I’ve been reaching out across the world to find solace. I don’t know why I’m going so far afield - there are many fellow Aussies feeling the same despair. Maybe I just want to feel soldarity with the entire human race because we are all on the edge of extinction. In my reaching out I found a blog by a woman living in California. One of her posts about the giant redwoods included a video. As I read the words and listened to the song I started crying. It inspired me to go in search of David Milarch.
Arborist David Milarch is on a quest to save California's coastal redwoods, some of the world's oldest and largest living things in the world. Milarch’s gift is to harvest their genetics and help them migrate to other areas by cloning and replanting them.
‘It’s my job when I walk through there [the forest] to yell out to those trees, to hold those trees, and say I’m here to do everything in my power on Earth to bring all the human beings and all the help that I can to put this back. To put back every single tree that was cut down and killed. And I’m going to do it.' (1)
After a near-death experience (it was actually a real death but he was revived) David Milarch set out on a quest to save the Californian redwoods.
‘….today only 5 percent of the original old-growth coast redwood forest remains along a 450-mile strip of coast. And as the planet warms up, the specific conditions required by the redwoods change; their future doesn't look so great’.
It’s difficult not to see the parallels between Milarch’s own revival and his mission to bring the redwoods back from the brink.
When I cheered loudly at the seminal line in the Years and Years series: ‘tear the world down’, I’ll admit I was thinking more about the cities than how that might affect nature itself. Yet deep in my being I know this is what must happen – what is indeed happening. Humanity has gone too far. It has to be stopped. For those of us on the planet now, and even more so in the near future, it’s going to be one hell of a ride.
Each and every one of us must find solace where we can. For me that’s nature, art, making a difference in peoples’ lives and beautiful songs I can cry to.

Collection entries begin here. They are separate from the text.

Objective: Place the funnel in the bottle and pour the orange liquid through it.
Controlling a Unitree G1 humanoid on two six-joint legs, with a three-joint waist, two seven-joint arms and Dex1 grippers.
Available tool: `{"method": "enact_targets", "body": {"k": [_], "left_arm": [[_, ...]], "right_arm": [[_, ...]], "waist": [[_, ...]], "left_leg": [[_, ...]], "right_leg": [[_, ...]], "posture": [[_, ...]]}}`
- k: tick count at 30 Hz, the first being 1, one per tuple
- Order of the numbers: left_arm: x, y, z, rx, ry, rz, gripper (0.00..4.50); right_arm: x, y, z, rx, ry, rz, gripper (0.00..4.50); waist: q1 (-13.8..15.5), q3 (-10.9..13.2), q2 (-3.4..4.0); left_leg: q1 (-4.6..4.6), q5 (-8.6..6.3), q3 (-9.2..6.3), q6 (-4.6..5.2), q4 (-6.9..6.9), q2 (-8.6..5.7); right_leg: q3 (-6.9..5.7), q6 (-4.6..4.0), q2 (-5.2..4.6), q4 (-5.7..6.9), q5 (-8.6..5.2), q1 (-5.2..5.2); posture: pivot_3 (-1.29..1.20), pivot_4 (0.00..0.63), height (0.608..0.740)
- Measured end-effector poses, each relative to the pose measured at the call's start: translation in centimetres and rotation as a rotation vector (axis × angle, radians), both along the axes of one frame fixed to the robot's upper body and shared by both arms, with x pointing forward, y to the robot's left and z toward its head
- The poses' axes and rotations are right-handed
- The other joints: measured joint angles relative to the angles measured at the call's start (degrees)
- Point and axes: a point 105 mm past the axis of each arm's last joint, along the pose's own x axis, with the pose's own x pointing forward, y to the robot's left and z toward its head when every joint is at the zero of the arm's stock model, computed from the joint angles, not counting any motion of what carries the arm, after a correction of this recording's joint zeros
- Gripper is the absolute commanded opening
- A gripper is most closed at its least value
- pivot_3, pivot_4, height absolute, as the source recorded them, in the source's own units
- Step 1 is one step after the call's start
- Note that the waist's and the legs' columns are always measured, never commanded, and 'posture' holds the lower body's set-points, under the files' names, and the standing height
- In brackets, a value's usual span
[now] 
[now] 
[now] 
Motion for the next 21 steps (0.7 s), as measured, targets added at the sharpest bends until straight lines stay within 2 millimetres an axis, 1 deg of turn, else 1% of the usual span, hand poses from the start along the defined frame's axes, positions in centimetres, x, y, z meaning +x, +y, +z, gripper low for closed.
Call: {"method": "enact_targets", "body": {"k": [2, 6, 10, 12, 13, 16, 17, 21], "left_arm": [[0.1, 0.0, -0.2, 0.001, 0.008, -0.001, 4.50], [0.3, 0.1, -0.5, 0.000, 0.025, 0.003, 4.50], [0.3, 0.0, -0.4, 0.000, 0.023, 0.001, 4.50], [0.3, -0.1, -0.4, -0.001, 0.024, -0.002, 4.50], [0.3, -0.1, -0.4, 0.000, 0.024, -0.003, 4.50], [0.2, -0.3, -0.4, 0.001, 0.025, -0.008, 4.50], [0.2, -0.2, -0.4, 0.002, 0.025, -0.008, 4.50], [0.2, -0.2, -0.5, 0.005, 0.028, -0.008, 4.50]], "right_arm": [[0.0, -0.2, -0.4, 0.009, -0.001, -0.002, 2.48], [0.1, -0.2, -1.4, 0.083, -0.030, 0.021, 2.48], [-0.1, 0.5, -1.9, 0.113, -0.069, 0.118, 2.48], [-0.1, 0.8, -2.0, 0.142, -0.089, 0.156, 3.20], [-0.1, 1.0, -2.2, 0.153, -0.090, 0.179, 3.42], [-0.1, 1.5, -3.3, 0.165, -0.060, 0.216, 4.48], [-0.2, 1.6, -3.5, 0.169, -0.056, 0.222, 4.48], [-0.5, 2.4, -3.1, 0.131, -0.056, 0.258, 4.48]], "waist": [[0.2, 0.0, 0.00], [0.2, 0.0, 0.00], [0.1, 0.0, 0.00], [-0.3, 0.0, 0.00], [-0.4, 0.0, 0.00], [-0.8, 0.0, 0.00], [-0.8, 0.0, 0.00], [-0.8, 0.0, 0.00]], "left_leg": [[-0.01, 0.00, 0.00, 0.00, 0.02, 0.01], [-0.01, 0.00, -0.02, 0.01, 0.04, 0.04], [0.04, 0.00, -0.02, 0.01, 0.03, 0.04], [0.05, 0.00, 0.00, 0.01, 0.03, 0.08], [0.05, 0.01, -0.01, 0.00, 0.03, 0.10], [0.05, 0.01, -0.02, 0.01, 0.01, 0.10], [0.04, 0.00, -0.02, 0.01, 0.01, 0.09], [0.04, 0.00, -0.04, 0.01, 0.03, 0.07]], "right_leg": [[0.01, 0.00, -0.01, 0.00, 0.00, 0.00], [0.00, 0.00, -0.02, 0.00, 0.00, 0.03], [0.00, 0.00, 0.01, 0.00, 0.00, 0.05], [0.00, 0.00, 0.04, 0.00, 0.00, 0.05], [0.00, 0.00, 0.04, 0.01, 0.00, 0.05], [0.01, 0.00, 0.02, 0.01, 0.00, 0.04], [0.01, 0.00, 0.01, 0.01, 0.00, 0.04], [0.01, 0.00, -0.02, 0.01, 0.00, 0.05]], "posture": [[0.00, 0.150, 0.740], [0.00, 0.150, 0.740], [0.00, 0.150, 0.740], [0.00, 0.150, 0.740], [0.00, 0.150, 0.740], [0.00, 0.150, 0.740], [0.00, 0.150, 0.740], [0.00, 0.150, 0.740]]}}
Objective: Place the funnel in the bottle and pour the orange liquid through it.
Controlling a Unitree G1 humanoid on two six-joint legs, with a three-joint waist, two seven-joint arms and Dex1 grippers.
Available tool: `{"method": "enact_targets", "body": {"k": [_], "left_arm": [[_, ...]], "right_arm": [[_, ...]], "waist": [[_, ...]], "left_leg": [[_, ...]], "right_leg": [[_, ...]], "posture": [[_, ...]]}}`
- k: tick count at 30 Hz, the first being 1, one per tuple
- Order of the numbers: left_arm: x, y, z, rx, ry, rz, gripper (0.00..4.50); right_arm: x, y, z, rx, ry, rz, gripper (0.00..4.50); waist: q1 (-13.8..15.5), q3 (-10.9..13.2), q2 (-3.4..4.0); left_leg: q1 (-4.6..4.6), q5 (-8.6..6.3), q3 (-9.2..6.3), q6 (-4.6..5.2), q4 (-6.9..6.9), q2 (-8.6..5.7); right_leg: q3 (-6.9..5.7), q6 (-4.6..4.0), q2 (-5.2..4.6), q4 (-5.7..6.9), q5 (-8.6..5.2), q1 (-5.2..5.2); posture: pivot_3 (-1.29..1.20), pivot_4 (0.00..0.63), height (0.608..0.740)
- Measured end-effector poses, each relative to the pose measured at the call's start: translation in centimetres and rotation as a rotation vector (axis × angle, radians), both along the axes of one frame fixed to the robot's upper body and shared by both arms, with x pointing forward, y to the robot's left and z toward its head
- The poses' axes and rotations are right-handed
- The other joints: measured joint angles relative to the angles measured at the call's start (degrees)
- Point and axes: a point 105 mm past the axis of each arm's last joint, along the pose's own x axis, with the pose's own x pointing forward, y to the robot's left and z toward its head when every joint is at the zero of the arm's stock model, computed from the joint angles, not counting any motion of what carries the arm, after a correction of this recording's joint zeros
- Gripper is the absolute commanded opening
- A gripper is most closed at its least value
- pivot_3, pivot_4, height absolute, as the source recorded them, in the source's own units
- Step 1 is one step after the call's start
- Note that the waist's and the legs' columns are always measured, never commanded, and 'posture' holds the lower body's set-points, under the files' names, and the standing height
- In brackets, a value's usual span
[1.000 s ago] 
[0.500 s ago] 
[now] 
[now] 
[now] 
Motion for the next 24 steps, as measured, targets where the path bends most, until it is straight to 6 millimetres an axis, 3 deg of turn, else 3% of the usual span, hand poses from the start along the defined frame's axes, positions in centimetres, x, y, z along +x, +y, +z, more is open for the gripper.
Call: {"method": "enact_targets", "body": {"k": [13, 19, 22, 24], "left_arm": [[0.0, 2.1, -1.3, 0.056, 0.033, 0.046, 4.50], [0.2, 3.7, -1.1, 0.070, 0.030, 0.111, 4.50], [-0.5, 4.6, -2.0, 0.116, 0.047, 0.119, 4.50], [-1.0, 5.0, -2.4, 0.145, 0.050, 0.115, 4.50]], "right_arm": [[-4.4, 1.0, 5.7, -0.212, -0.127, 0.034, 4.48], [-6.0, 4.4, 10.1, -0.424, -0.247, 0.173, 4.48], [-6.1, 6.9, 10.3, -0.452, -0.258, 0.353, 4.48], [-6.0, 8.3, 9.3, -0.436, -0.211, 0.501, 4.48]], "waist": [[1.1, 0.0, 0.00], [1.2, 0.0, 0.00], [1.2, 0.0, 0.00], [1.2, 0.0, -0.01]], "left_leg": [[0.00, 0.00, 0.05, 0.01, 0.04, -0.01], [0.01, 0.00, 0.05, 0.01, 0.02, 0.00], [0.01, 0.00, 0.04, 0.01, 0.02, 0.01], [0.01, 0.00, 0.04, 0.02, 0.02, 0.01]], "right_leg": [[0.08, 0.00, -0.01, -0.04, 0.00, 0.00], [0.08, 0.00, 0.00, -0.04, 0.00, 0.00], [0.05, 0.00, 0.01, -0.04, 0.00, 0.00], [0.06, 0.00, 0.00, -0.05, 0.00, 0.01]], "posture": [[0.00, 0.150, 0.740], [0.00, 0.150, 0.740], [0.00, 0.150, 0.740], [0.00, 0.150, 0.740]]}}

https://www.treehugger.com/natural-sciences/man-cloning-old-growth-redwoods-and-planting-them-safe-places-video.html?fbclid=IwAR3WjOscJu5Jg_XeQmVFiKK-Ak6ynr052DA-ltrBAKW73HEmwUkUZaEH1U0
David Milarch's Archangel Ancient Tree Archive https://www.ancienttreearchive.org
I loved reading this post. One of the few good things about this internet is finding like-minded, kind-hearted people who want to save our earth. I'm not a fan of humans very much, but I am a supporter of our one and only planet. There are nearly eight billion humans on earth these days. It's a number hard to actually fathom. I heard the term "inevitable extinction" in reference to humans the other day. It did not fill with me fear, but rather hope. If we could all disappear in a painless moment...gone... it would be fine with me. Did you ever read the book The World Without Us by Alan Weisman? It's a very good read. Thank you for stopping by The New Dharma Bums. We're all in this together, and it's good to virtually meet a new friend.
ReplyDeleteThanks Robin and welcome. Yes, although I am a member of Extinction Rebellion I really think extinction is inevitable - from the position that there are cycles of creation and destruction and humans are simply part of that.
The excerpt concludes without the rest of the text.